Markdown-to-Audio Pipeline

Overview

The conversion process follows a multi-stage pipeline designed to optimize both quality and performance on consumer GPUs like the RTX 3050.

Pipeline Stages

1. Input Processing

  • File Reading: Load Markdown file with UTF-8 encoding
  • Text Cleaning: Apply clean_markdown() function to:
    • Convert [text](url) links to plain text
    • Remove markdown syntax (*_~#`)
    • Strip HTML tags
    • (Custom voice only) Remove non-ASCII characters (emojis, special chars)

2. Text Chunking

Long documents are split into manageable chunks to:

  • Stay within model context limits
  • Enable parallel processing
  • Prevent VRAM overflow

Two chunking strategies exist:

  • Base Script: Default 400 chars, falls back to 200 if not overridden
  • Custom Script: Optimized 150 chars with comma-aware splitting

3. Voice Prompt Preparation (Optional)

For voice cloning (md_to_audio_base.py):

  • Process reference audio and text
  • Generate voice clone prompt using model.create_voice_clone_prompt()
  • Cache the prompt for reuse across all chunks

4. Adaptive Token Budgeting (Custom Script Only)

Before each GPU call, calculate optimal max_new_tokens:

def estimate_max_tokens(chunk: str, chars_per_token: float = 4.5, audio_tokens_per_text_token: float = 12.0, safety_margin: float = 1.3) -> int:
    approx_text_tokens = len(chunk) / chars_per_token
    approx_audio_tokens = approx_text_tokens * audio_tokens_per_text_token * safety_margin
    return int(min(max(approx_audio_tokens, 256), 1024))
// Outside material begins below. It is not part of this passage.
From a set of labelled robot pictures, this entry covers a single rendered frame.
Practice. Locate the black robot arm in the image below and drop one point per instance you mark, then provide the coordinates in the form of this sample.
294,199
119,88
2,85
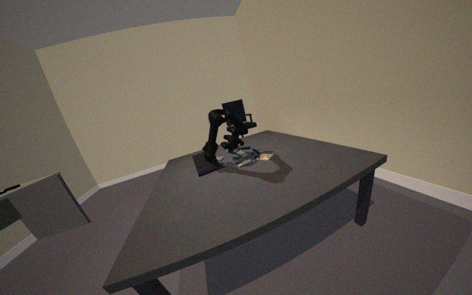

This prevents wasting computation on short chunks by dynamically adjusting the generation budget.

5. GPU Inference

Process batches of chunks on the GPU:

  • Base Script: Uses fixed --batch_size (default 4)
  • Custom Script: Designed for --batch-size 1 on 6GB VRAM cards
  • Utilizes SDPA (Scaled Dot Product Attention) for optimized attention computation
  • Applies TF32 optimizations for Ampere architecture (RTX 30xx):
    torch.backends.cuda.matmul.allow_tf32 = True
    torch.backends.cudnn.allow_tf32 = True

6. Audio Assembly

  • Collect generated audio waveforms from all chunks
  • Concatenate waveforms using NumPy
  • Write final audio file as WAV at 24kHz sample rate

Model-Specific Differences

Voice Cloning (md_to_audio_base.py)

  • Model: Qwen3-TTS-12Hz-0.6B-Base
  • Features: Voice cloning from reference audio
  • Batch Size: Optimized for higher batch sizes (4+)
  • Chunk Size: Larger default (400 chars, adaptive to 200)
  • Voice Control: Reference audio determines speaker characteristics

Preset Voices (md_to_audio_custom.py)

  • Model: Qwen3-TTS-12Hz-0.6B-CustomVoice
  • Features: Built-in voices with style instructions
  • Voice Selection: Choose from Serena, Vivian, Uncle_Fu, Ryan, Aiden, Ono_Anna, Sohee, Eric, Dylan
  • Style Control: --instruct parameter (e.g., “Speak naturally.”, “Excited tone”)
  • Optimizations: Aggressive settings for 6GB VRAM cards:
    • Batch size = 1
    • Max chars = 150
    • bfloat16 dtype preferred
    • Per-chunk adaptive token budgeting

Performance Characteristics

  • Latency: ~15-30 seconds per chunk on RTX 3050 (varies with chunk size and batch settings)
  • Throughput: Improved with batching, but limited by VRAM
  • Quality: 24kHz output, natural-sounding speech
  • Scalability: Linear with chunk count; parallelizable across chunks

Integration Points

The pipeline is designed for easy integration:

  • Input: Plain text or Markdown file path
  • Parameters: Model path, voice/speaker selection, language, batch settings
  • Output: WAV file path with generated audio
  • Error handling: Graceful degradation with sequential fallback on batch failures

See 05-cli-reference for detailed parameter documentation.